### Data excerpts

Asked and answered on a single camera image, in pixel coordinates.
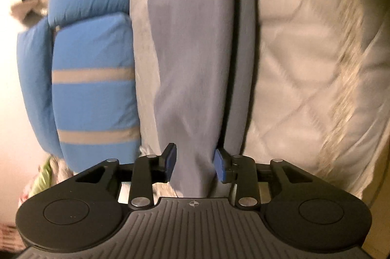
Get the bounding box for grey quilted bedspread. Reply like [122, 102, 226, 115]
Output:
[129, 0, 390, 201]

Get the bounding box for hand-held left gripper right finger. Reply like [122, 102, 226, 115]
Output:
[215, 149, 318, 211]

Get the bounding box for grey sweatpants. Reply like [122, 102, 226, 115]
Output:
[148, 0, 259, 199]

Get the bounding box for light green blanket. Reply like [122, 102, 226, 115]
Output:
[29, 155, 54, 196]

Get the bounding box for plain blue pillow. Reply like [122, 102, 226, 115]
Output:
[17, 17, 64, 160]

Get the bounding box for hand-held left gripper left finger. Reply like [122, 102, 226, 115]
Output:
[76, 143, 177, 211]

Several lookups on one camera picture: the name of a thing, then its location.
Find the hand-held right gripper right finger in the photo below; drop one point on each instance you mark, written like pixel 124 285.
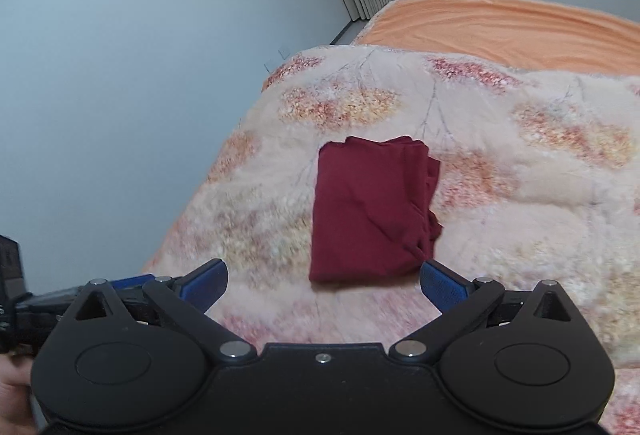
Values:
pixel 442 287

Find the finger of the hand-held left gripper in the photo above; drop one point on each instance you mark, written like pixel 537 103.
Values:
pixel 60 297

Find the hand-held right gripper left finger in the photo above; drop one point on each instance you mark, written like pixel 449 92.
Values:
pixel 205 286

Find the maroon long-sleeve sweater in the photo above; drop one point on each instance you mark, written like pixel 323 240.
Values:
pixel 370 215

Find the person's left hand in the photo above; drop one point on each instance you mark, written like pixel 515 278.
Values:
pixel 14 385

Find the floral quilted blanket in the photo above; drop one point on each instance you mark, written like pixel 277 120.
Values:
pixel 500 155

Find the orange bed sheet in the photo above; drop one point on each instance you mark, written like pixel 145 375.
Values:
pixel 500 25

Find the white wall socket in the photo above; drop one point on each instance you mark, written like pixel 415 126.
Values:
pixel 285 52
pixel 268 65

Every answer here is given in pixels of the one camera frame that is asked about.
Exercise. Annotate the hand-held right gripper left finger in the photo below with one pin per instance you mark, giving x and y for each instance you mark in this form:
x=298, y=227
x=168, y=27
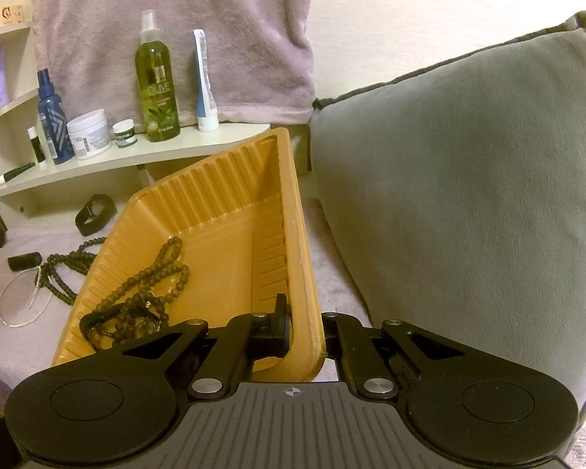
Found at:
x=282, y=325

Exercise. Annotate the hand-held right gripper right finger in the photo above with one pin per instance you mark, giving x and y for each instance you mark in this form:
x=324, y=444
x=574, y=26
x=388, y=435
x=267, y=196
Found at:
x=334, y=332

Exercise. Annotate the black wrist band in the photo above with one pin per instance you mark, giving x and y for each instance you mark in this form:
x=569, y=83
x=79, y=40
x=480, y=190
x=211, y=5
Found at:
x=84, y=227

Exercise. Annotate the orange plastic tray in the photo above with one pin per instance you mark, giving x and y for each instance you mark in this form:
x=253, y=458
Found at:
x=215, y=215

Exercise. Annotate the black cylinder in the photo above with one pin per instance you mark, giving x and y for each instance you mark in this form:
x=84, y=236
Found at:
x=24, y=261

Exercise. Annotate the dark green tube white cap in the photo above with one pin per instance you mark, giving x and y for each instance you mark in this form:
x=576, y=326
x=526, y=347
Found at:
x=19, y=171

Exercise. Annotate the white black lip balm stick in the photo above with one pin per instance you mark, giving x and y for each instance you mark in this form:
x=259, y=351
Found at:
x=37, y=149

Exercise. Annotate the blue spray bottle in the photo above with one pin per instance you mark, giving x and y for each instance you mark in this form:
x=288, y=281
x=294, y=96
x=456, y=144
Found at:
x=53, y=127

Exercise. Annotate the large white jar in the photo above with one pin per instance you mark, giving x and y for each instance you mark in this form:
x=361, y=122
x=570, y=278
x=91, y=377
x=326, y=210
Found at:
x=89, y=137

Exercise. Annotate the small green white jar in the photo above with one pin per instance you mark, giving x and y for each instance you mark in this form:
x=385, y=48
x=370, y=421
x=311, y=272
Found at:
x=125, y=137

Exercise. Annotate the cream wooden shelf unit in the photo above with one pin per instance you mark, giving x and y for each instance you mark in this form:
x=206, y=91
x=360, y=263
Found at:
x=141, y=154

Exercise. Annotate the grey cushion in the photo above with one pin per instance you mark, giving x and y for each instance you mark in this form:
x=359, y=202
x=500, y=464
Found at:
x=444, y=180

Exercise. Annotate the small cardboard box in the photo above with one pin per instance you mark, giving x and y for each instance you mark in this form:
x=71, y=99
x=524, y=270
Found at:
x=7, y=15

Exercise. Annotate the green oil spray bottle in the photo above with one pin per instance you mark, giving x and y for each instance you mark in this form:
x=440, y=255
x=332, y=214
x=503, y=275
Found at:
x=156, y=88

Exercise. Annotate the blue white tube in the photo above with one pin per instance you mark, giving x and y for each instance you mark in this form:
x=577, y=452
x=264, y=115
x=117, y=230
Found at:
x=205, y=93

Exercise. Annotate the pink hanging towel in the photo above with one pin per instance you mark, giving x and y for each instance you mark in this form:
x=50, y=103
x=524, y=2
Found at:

### The task
Would you return the whole listing above exactly as written, skipping any image?

### Solution to this exercise
Asked and answered on a single camera image, in pixel coordinates.
Get the bounding box for grey quilted bedspread. Reply like [122, 102, 226, 115]
Output:
[129, 0, 390, 201]

Get the bounding box for hand-held left gripper right finger. Reply like [122, 102, 226, 115]
Output:
[215, 149, 318, 211]

Get the bounding box for grey sweatpants. Reply like [122, 102, 226, 115]
Output:
[148, 0, 259, 199]

Get the bounding box for light green blanket. Reply like [122, 102, 226, 115]
Output:
[29, 155, 54, 196]

Get the bounding box for plain blue pillow. Reply like [122, 102, 226, 115]
Output:
[17, 17, 64, 160]

Get the bounding box for hand-held left gripper left finger. Reply like [122, 102, 226, 115]
Output:
[76, 143, 177, 211]

Several lookups on one camera picture: the name of a thing, then its location.
Find the hand-held right gripper right finger in the photo below; drop one point on each instance you mark, written like pixel 124 285.
Values:
pixel 442 287

Find the finger of the hand-held left gripper in the photo above; drop one point on each instance you mark, written like pixel 537 103.
Values:
pixel 60 297

Find the hand-held right gripper left finger in the photo above; drop one point on each instance you mark, written like pixel 449 92.
Values:
pixel 205 286

Find the maroon long-sleeve sweater in the photo above; drop one point on each instance you mark, written like pixel 323 240.
Values:
pixel 370 215

Find the person's left hand in the photo above; drop one point on each instance you mark, written like pixel 515 278.
Values:
pixel 14 385

Find the floral quilted blanket in the photo above; drop one point on each instance you mark, written like pixel 277 120.
Values:
pixel 500 155

Find the orange bed sheet in the photo above; drop one point on each instance you mark, written like pixel 145 375.
Values:
pixel 500 25

Find the white wall socket in the photo above; drop one point on each instance you mark, written like pixel 415 126.
Values:
pixel 285 52
pixel 268 65

Every answer here is given in pixels of the one camera frame that is asked about.
Exercise. Annotate the hand-held right gripper left finger in the photo below with one pin per instance you mark, giving x and y for each instance you mark in this form:
x=298, y=227
x=168, y=27
Found at:
x=282, y=325

Exercise. Annotate the hand-held right gripper right finger in the photo above with one pin per instance you mark, giving x and y for each instance you mark in this form:
x=324, y=444
x=574, y=26
x=388, y=435
x=267, y=196
Found at:
x=334, y=332

Exercise. Annotate the black wrist band in the photo above with one pin per instance you mark, giving x and y for each instance you mark in this form:
x=569, y=83
x=79, y=40
x=480, y=190
x=211, y=5
Found at:
x=84, y=227

Exercise. Annotate the orange plastic tray in the photo above with one pin per instance you mark, giving x and y for each instance you mark in this form:
x=253, y=458
Found at:
x=215, y=215

Exercise. Annotate the black cylinder in the photo above with one pin per instance you mark, giving x and y for each instance you mark in this form:
x=84, y=236
Found at:
x=24, y=261

Exercise. Annotate the dark green tube white cap in the photo above with one pin per instance you mark, giving x and y for each instance you mark in this form:
x=576, y=326
x=526, y=347
Found at:
x=19, y=171

Exercise. Annotate the white black lip balm stick in the photo above with one pin per instance you mark, giving x and y for each instance you mark in this form:
x=259, y=351
Found at:
x=37, y=149

Exercise. Annotate the blue spray bottle in the photo above with one pin per instance you mark, giving x and y for each instance you mark in this form:
x=288, y=281
x=294, y=96
x=456, y=144
Found at:
x=53, y=127

Exercise. Annotate the large white jar in the photo above with one pin per instance you mark, giving x and y for each instance you mark in this form:
x=361, y=122
x=570, y=278
x=91, y=377
x=326, y=210
Found at:
x=89, y=137

Exercise. Annotate the small green white jar in the photo above with one pin per instance you mark, giving x and y for each instance you mark in this form:
x=385, y=48
x=370, y=421
x=311, y=272
Found at:
x=125, y=137

Exercise. Annotate the cream wooden shelf unit in the photo above with one pin per instance you mark, giving x and y for each instance you mark in this form:
x=206, y=91
x=360, y=263
Found at:
x=141, y=154

Exercise. Annotate the grey cushion in the photo above with one pin per instance you mark, giving x and y for each instance you mark in this form:
x=359, y=202
x=500, y=464
Found at:
x=444, y=180

Exercise. Annotate the small cardboard box in the photo above with one pin per instance you mark, giving x and y for each instance you mark in this form:
x=71, y=99
x=524, y=270
Found at:
x=7, y=15

Exercise. Annotate the green oil spray bottle in the photo above with one pin per instance you mark, giving x and y for each instance you mark in this form:
x=440, y=255
x=332, y=214
x=503, y=275
Found at:
x=156, y=88

Exercise. Annotate the blue white tube in the photo above with one pin per instance you mark, giving x and y for each instance you mark in this form:
x=577, y=452
x=264, y=115
x=117, y=230
Found at:
x=205, y=93

Exercise. Annotate the pink hanging towel in the photo above with one pin per instance you mark, giving x and y for each instance you mark in this form:
x=50, y=103
x=524, y=2
Found at:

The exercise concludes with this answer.